§ **Exercise**
Exactly how many lines in this material contain the string "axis"? Reply with the number alone.

§ **Records to use**
-*-*-
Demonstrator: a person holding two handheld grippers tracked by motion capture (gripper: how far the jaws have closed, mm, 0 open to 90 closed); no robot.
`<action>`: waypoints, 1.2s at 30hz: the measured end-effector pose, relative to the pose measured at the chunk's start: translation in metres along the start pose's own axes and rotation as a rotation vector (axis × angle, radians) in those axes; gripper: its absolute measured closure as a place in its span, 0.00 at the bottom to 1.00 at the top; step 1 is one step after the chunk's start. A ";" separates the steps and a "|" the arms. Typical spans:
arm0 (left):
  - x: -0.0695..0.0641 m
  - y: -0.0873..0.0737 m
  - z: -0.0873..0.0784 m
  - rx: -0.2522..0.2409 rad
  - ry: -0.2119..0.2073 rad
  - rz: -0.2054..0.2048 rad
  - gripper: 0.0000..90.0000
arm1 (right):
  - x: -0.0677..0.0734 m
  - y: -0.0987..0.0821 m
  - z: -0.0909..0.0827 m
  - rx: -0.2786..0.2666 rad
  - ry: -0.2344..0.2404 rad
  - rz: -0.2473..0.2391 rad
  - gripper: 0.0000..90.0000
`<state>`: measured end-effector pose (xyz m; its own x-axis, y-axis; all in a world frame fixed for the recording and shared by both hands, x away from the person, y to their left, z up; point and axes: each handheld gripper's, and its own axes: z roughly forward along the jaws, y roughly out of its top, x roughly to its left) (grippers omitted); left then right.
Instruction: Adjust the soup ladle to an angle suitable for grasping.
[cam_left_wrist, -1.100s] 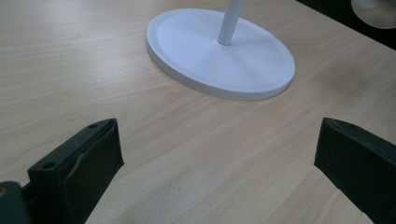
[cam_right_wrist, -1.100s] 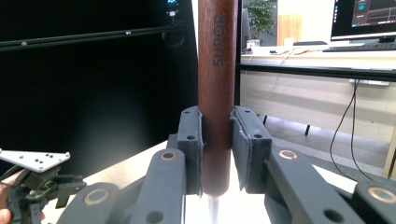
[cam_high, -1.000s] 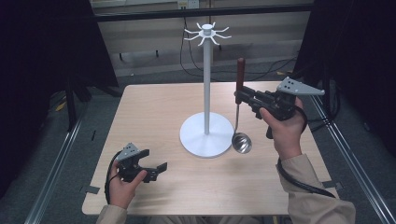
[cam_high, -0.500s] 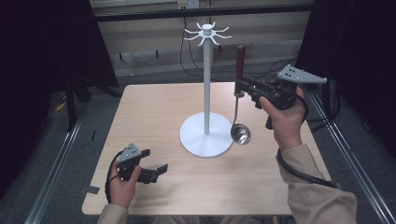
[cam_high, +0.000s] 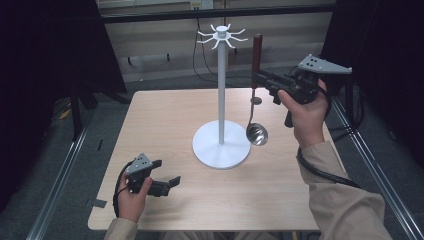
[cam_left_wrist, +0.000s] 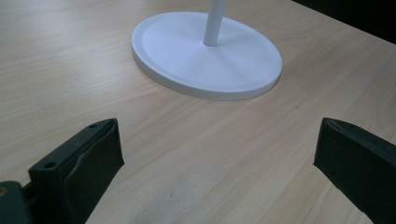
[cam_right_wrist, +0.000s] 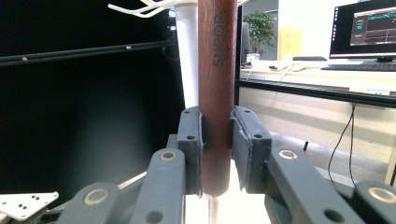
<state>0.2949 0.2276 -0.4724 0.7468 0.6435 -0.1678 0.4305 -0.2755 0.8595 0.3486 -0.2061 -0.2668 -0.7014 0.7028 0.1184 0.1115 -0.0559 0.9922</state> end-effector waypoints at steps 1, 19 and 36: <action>0.000 0.000 0.000 -0.002 0.002 0.001 0.01 | 0.000 0.001 0.001 0.000 0.001 -0.003 0.83; 0.005 -0.001 0.000 -0.003 0.008 0.000 0.01 | -0.005 0.002 0.014 0.014 0.027 -0.004 0.83; 0.006 0.000 0.000 0.005 0.014 0.008 0.02 | -0.004 0.007 0.020 0.026 0.043 -0.005 0.83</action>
<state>0.2996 0.2320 -0.4735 0.7431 0.6512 -0.1540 0.4270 -0.2842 0.8584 0.3669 -0.1951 -0.2608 -0.7318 0.6716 0.1156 0.1260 -0.0334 0.9915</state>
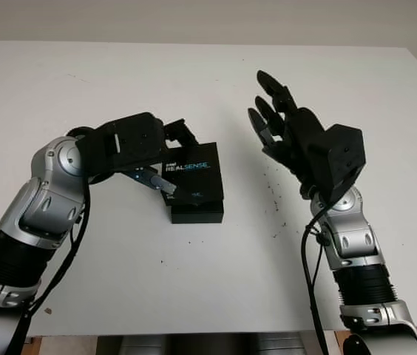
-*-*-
§ **Your solution**
2